Quem também falou sobre Elias, além dele próprio, foi Victor. O goleiro fez coro no pedido de trégua direcionado aos torcedores que pegam no pé do camisa 7. E fez vários elogios ao colega.

– A gente sabe o que ele representa. A qualidade, o potencial e o comprometimento que ele tem. Às vezes o torcedor fica um pouco impaciente por um erro ou outro, mas é um jogador que participa muito da partida. Ele jamais se omitiu, jamais deixou de fazer o que sabe. Eventualmente vai errar, mas nunca vai errar por omissão. Se dedica demais, é super competitivo, sempre quer vencer. Quando o torcedor abraçou, realmente cresceu de produção, assim como toda a equipe. A gente sabe que o Elias é um termômetro. Quando ele está bem, a equipe joga bem. É importante que o torcedor reconheça o comprometimento dele – pediu.

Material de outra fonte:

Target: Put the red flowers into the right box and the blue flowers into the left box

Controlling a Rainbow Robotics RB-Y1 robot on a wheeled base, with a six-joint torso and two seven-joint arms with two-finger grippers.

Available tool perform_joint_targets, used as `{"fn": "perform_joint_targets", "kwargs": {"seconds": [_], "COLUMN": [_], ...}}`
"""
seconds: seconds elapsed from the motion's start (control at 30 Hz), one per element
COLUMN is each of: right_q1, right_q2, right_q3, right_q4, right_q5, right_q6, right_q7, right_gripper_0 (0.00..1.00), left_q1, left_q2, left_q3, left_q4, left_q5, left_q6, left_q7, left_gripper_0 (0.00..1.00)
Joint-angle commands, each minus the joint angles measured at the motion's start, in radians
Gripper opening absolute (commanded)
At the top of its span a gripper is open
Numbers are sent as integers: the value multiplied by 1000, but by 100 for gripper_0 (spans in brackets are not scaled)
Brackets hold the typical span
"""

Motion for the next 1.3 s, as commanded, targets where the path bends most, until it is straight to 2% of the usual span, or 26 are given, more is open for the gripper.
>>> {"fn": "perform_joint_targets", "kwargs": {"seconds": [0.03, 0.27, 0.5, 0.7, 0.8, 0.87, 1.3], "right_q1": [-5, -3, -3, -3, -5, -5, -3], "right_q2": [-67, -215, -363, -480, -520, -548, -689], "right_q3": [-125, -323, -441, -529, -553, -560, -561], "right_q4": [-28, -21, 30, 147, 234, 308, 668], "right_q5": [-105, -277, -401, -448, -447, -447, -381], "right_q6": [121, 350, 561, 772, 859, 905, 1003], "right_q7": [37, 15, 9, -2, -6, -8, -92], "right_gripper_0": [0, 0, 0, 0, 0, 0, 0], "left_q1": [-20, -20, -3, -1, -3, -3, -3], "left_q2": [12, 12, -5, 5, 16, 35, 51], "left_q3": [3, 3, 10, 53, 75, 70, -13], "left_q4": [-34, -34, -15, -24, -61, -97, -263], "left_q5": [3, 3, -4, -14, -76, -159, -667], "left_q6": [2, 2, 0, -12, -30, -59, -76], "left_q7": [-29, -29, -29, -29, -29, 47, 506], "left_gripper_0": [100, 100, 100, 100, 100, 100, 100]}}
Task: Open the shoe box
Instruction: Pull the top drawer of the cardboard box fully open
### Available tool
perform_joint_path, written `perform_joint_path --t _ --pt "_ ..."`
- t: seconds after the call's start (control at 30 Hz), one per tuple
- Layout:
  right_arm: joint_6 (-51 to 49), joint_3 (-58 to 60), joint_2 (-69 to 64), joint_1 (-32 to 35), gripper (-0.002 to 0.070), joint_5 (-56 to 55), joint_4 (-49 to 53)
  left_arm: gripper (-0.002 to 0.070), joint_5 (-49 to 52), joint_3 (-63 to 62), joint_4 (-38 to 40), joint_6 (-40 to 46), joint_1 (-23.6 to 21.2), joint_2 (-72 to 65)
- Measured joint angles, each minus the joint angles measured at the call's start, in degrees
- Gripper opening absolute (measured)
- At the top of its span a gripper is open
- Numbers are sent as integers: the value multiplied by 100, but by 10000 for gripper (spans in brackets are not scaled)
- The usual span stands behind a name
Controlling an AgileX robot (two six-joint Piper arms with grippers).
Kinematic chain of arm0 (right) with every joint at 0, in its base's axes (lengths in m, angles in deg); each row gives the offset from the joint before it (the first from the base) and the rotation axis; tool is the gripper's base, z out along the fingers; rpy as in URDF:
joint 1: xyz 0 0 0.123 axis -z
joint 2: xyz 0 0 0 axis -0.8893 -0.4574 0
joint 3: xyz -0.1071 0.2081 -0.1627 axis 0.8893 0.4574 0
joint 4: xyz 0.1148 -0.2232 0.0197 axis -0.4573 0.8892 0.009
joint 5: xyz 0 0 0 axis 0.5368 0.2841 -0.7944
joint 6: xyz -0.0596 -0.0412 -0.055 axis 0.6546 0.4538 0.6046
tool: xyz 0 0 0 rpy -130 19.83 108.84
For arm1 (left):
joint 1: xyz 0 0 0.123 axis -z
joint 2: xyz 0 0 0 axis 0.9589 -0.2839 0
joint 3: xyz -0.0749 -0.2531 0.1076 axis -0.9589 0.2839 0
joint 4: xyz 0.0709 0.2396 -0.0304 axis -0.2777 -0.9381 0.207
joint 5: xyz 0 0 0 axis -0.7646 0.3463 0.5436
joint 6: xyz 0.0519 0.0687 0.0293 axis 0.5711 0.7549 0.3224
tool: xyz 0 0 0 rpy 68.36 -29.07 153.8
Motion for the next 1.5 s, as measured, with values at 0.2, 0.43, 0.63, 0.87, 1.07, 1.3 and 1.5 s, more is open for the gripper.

Elias também falou sobre a relação direta entre o bom desempenho coletivo e seu bom rendimento individual. Para ele, porém, a resposta é em direção contrária: quando o time está bem, ele também está.

– Acho que a minha evolução é notória. A equipe vem jogando bem. Sempre falo: quando a equipe joga bem, não consigo jogar muito mal. Sempre acompanho. A equipe está bem, automaticamente vou crescer também – concluiu o camisa 7, um dos protagonistas da noite de sábado no Horto.

Como recebeu o terceiro cartão amarelo contra o Bahia, Elias está suspenso para o próximo compromisso do Atlético-MG, quarta-feira, às 19h30 (de Brasília), contra o Internacional, no Beira-Rio.